▸ **WHAT YOU HAVE TO DO**
Each line of the listing that includes "your" should be reported.

▸ **INFORMATION GIVEN**
::::::::::

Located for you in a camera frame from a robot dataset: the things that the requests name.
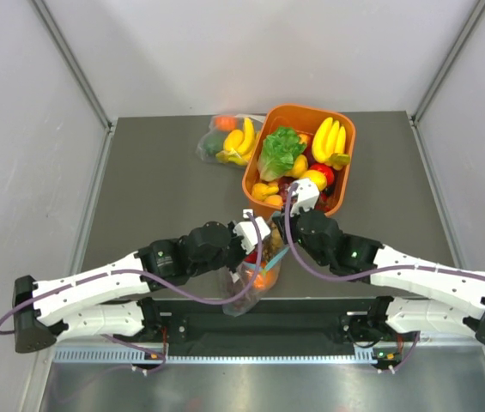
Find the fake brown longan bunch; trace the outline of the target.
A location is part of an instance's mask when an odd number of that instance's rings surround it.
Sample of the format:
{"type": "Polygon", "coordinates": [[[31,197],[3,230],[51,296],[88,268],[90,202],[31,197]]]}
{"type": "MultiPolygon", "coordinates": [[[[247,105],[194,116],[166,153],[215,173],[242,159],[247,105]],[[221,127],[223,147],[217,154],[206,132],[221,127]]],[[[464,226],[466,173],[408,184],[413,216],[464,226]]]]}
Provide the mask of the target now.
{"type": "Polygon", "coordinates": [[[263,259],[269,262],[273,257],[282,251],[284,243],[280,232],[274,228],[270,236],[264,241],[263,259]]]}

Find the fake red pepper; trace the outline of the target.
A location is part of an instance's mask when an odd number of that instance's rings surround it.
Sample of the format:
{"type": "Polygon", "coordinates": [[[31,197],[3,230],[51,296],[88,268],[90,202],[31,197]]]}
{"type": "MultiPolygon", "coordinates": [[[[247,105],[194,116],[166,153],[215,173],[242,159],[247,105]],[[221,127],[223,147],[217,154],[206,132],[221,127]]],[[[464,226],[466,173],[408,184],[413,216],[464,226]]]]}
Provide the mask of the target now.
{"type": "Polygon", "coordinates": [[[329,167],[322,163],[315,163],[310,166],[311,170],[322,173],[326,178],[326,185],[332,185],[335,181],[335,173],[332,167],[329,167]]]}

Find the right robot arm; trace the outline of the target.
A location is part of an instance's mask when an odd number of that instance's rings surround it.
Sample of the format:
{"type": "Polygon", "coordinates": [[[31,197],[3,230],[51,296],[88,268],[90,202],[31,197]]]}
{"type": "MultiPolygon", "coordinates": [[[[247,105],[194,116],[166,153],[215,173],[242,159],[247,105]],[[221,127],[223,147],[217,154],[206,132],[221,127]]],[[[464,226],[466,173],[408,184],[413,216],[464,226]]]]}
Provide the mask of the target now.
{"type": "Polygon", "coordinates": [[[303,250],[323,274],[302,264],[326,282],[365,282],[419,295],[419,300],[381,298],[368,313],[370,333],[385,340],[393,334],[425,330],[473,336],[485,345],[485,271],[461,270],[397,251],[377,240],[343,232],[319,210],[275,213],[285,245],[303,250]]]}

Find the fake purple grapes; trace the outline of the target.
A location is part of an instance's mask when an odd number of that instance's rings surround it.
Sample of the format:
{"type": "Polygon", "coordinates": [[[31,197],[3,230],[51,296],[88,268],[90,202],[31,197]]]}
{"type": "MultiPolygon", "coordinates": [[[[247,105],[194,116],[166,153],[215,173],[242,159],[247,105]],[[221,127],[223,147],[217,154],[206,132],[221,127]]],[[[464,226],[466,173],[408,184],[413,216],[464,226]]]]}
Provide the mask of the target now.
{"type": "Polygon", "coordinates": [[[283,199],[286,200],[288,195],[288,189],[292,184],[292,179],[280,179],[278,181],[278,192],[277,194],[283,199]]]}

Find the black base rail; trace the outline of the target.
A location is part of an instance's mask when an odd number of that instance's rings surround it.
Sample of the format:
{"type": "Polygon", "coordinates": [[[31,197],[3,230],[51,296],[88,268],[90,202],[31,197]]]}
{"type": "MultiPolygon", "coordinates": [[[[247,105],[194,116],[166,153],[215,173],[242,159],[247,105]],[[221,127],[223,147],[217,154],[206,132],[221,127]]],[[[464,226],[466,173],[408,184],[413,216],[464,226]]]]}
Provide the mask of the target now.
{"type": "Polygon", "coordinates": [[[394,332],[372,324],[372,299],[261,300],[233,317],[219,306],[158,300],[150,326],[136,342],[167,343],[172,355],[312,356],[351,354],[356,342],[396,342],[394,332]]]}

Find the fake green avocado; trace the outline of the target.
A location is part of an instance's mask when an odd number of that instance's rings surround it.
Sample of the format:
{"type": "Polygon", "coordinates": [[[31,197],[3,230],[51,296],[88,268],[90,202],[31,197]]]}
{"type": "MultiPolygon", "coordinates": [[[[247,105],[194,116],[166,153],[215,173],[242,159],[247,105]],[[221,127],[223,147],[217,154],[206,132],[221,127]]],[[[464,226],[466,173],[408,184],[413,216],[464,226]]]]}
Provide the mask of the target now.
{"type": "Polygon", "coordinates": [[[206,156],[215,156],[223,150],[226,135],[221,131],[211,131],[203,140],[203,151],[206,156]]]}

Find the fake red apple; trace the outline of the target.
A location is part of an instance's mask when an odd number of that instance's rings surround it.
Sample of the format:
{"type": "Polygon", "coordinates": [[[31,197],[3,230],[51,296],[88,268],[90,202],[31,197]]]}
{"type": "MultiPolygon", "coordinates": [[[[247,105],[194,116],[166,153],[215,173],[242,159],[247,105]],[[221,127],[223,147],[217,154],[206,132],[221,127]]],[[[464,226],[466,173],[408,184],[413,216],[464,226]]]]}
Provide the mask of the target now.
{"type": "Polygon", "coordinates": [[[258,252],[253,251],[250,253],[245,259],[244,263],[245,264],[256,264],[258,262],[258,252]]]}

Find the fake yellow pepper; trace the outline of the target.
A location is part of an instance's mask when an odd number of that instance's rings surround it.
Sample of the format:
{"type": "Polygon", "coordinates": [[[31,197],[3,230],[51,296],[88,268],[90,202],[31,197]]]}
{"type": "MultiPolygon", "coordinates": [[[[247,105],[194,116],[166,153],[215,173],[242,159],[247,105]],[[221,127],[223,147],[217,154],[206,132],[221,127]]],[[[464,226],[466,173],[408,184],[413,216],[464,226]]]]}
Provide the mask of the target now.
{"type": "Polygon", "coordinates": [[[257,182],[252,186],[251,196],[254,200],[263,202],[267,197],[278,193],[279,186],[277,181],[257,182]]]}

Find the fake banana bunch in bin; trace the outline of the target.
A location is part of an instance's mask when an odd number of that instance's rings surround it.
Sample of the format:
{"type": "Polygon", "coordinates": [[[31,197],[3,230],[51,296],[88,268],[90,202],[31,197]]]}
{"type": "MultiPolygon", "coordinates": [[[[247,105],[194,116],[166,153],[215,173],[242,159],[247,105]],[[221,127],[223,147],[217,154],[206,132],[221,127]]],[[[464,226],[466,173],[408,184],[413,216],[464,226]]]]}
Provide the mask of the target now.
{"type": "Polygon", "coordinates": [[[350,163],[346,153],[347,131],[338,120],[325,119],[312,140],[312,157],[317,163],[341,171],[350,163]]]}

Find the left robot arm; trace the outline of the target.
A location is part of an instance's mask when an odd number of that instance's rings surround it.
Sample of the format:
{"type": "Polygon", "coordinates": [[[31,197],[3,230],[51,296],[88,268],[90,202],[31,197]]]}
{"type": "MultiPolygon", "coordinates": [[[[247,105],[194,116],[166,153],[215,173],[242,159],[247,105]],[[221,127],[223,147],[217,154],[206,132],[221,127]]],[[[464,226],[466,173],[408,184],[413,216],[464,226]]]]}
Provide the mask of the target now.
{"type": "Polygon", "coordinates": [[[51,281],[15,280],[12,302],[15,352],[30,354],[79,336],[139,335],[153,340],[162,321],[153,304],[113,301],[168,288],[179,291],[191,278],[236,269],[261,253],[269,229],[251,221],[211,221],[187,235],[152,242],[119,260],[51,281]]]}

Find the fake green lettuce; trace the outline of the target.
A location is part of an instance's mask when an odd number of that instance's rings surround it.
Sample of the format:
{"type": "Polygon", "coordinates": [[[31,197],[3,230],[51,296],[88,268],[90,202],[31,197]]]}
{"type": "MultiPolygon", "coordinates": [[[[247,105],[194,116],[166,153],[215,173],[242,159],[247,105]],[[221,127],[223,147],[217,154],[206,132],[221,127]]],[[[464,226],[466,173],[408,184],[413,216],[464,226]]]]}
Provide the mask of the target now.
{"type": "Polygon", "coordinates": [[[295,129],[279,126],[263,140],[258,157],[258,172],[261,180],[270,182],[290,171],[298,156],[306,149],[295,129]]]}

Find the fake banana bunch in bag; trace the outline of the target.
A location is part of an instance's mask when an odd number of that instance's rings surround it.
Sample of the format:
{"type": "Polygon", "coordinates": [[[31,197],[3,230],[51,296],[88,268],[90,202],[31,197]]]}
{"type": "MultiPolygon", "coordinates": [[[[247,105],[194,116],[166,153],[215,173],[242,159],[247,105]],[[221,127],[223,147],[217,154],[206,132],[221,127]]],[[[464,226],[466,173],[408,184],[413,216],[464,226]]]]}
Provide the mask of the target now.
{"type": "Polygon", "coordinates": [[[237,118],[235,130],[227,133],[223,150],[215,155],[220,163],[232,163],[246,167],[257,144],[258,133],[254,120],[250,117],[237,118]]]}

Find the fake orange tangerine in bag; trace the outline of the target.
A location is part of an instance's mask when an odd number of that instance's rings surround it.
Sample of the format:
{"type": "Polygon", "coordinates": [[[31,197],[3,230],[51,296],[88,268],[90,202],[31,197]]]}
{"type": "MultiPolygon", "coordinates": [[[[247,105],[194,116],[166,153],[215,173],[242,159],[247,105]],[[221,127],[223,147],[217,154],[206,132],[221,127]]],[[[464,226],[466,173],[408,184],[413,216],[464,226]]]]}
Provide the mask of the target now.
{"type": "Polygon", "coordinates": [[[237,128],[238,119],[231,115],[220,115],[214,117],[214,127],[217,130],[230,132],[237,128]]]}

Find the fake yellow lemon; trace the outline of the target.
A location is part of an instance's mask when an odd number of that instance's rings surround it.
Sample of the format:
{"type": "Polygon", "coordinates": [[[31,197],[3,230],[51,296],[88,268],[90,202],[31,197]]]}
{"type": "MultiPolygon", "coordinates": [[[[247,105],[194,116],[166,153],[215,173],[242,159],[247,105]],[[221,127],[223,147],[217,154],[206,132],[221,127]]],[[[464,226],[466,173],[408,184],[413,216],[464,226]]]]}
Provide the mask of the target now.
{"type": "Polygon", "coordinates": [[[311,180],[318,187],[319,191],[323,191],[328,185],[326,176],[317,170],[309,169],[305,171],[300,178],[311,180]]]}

::::::::::

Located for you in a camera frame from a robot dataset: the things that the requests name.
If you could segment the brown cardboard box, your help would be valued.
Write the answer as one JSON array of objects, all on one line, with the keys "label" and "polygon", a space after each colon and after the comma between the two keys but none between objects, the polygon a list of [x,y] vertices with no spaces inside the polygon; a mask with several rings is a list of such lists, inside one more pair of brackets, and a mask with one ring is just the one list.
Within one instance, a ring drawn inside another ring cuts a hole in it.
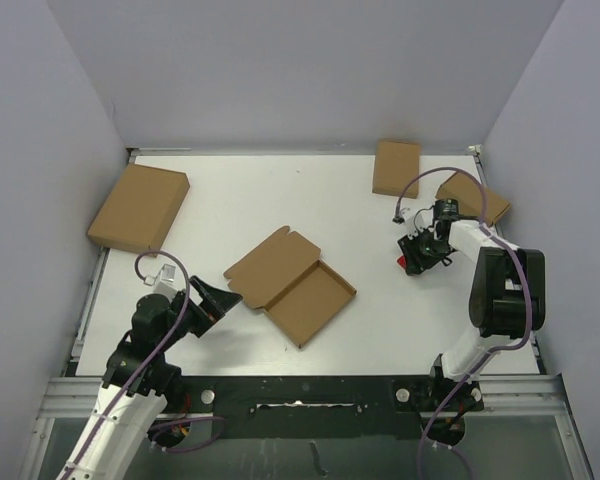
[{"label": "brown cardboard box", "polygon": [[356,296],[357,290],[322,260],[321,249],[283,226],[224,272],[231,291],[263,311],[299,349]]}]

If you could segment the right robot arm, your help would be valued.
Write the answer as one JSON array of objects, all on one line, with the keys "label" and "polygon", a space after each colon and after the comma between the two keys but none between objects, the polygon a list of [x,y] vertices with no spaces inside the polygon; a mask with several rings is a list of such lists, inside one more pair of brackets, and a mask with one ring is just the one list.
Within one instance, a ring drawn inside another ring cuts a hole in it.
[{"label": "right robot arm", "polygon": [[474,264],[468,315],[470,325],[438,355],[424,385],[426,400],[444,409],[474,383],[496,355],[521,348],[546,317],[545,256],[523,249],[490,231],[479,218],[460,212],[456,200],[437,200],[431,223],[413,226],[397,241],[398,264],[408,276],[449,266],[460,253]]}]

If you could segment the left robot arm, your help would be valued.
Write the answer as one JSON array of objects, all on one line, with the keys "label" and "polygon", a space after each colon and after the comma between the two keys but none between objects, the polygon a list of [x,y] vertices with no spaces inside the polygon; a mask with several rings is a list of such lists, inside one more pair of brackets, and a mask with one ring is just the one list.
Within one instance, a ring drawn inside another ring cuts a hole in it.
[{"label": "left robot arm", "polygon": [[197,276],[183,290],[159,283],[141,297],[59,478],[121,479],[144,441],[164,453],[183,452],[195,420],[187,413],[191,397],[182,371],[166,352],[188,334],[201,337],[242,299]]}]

::::::::::

▸ **EXERCISE RESULT**
If you could segment the brown cardboard box, your help would be valued.
If you could segment the right robot arm, your help would be valued.
If you could segment the left robot arm, your help would be valued.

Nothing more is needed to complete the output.